WHAT IS REQUIRED -> Once the line containing "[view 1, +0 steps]" is found in the records below, return it and each following line exactly, up to and including the line containing "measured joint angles", and nothing else.

[Items from a data source]

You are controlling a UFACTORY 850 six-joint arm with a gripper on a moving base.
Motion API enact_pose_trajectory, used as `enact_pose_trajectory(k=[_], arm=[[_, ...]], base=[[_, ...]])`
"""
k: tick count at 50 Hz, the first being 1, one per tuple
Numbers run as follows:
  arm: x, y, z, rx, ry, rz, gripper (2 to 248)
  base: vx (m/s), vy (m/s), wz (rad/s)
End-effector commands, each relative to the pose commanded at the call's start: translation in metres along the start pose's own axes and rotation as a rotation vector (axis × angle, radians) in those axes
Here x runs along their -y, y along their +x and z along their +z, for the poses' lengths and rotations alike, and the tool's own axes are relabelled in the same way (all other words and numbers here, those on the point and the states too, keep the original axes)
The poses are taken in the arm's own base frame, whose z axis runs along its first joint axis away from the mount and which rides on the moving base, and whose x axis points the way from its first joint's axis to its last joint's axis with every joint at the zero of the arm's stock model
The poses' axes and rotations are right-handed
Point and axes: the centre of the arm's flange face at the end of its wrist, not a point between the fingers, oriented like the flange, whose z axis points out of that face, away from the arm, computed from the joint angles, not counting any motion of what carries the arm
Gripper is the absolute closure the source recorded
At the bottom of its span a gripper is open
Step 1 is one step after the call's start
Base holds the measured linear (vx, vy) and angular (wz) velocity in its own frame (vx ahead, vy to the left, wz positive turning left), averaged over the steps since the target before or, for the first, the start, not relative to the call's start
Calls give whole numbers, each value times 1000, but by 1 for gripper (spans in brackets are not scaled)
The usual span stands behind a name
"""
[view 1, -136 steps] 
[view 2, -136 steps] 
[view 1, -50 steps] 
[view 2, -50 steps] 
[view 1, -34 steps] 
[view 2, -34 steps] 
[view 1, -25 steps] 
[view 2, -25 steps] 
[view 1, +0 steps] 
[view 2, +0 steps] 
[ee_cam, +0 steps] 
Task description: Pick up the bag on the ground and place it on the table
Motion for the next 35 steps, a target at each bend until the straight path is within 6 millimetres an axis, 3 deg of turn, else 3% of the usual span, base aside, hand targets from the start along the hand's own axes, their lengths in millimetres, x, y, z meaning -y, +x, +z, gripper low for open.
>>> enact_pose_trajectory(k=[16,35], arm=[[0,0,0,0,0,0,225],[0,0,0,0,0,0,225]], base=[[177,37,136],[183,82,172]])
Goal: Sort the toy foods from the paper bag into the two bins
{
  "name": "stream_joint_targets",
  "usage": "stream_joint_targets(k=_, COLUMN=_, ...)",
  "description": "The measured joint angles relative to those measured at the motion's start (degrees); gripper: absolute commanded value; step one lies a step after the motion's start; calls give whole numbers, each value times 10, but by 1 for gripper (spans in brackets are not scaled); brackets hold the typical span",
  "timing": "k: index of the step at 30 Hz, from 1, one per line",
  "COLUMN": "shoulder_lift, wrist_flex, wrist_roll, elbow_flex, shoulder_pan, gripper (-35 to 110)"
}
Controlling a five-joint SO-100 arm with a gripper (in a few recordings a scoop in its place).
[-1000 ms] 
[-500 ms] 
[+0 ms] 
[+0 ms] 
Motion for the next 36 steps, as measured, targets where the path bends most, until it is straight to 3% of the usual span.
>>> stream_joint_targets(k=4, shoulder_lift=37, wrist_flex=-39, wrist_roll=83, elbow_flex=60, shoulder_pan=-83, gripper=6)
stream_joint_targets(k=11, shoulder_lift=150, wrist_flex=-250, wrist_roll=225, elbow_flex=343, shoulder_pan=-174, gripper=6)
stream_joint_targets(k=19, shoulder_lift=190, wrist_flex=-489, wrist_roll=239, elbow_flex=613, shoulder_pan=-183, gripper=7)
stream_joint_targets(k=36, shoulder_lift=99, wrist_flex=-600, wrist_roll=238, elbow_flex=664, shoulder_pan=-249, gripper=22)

YOUR SOLUTION ->
[view 1, +0 steps] 
[view 2, +0 steps] 
[ee_cam, +0 steps] 
Task description: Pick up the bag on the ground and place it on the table
Motion for the next 35 steps, a target at each bend until the straight path is within 6 millimetres an axis, 3 deg of turn, else 3% of the usual span, base aside, hand targets from the start along the hand's own axes, their lengths in millimetres, x, y, z meaning -y, +x, +z, gripper low for open.
>>> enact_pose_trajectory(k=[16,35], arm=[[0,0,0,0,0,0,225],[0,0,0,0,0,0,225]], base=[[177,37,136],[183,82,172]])
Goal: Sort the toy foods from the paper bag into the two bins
{
  "name": "stream_joint_targets",
  "usage": "stream_joint_targets(k=_, COLUMN=_, ...)",
  "description": "The measured joint angles relative to those measured at the motion's start (degrees); gripper: absolute commanded value; step one lies a step after the motion's start; calls give whole numbers, each value times 10, but by 1 for gripper (spans in brackets are not scaled); brackets hold the typical span",

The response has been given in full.